- [PROBLEM DESCRIPTION] Please return every line in the following data that includes the string "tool".

Top of SUPPLIED MATERIAL

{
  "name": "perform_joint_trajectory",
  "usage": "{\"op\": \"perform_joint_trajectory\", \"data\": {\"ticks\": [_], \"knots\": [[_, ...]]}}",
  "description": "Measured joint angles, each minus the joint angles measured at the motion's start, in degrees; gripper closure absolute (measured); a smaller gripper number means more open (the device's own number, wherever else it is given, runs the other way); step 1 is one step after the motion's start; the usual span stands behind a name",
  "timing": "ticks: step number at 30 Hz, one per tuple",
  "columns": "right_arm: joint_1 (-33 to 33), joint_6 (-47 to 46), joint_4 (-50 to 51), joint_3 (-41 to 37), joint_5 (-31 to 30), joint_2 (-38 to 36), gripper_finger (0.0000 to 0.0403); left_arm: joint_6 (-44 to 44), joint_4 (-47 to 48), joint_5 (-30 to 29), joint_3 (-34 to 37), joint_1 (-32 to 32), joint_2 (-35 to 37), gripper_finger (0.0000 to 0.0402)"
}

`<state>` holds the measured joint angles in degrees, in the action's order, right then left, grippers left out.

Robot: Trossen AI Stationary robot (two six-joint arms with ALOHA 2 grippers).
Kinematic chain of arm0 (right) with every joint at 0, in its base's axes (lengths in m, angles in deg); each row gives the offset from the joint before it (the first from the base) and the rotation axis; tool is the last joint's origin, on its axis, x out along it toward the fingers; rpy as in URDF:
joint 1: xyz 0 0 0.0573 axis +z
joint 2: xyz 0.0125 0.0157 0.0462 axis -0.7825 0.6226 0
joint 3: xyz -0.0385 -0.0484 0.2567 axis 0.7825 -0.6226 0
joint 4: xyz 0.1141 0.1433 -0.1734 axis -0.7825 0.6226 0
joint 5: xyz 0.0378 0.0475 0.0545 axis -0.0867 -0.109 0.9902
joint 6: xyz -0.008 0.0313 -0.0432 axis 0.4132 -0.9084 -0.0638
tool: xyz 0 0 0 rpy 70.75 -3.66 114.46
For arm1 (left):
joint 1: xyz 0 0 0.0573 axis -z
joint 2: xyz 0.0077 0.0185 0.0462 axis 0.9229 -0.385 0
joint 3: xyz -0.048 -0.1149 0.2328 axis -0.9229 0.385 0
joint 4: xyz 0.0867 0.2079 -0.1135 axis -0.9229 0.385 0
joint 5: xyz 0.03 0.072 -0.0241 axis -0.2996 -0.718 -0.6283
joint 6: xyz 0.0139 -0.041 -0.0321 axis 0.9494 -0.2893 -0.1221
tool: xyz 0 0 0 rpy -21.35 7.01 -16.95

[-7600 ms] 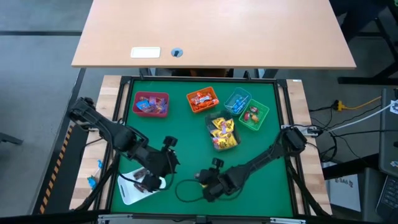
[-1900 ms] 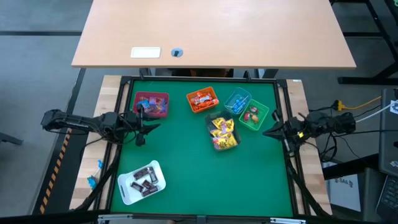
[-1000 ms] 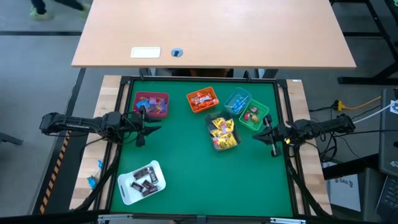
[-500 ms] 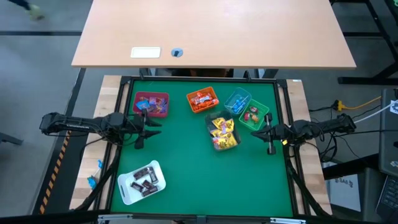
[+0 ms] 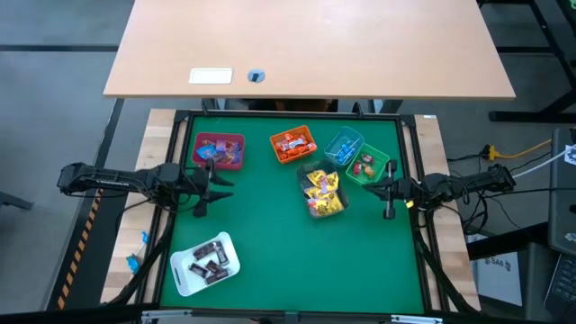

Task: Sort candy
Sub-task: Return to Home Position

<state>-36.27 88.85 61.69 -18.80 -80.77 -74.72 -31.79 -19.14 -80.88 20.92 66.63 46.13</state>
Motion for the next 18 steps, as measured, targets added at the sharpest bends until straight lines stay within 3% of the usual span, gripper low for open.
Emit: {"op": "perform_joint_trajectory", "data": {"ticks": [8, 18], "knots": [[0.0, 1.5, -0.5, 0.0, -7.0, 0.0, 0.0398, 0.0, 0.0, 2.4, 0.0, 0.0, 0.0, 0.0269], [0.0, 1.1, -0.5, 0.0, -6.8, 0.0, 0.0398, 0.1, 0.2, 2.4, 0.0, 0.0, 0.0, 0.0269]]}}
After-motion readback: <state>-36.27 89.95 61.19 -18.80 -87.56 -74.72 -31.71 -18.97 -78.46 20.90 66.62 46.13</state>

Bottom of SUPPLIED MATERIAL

- [COMPLETED TASK]
Kinematic chain of arm0 (right) with every joint at 0, in its base's axes (lengths in m, angles in deg); each row gives the offset from the joint before it (the first from the base) and the rotation axis; tool is the last joint's origin, on its axis, x out along it toward the fingers; rpy as in URDF:
tool: xyz 0 0 0 rpy 70.75 -3.66 114.46
tool: xyz 0 0 0 rpy -21.35 7.01 -16.95

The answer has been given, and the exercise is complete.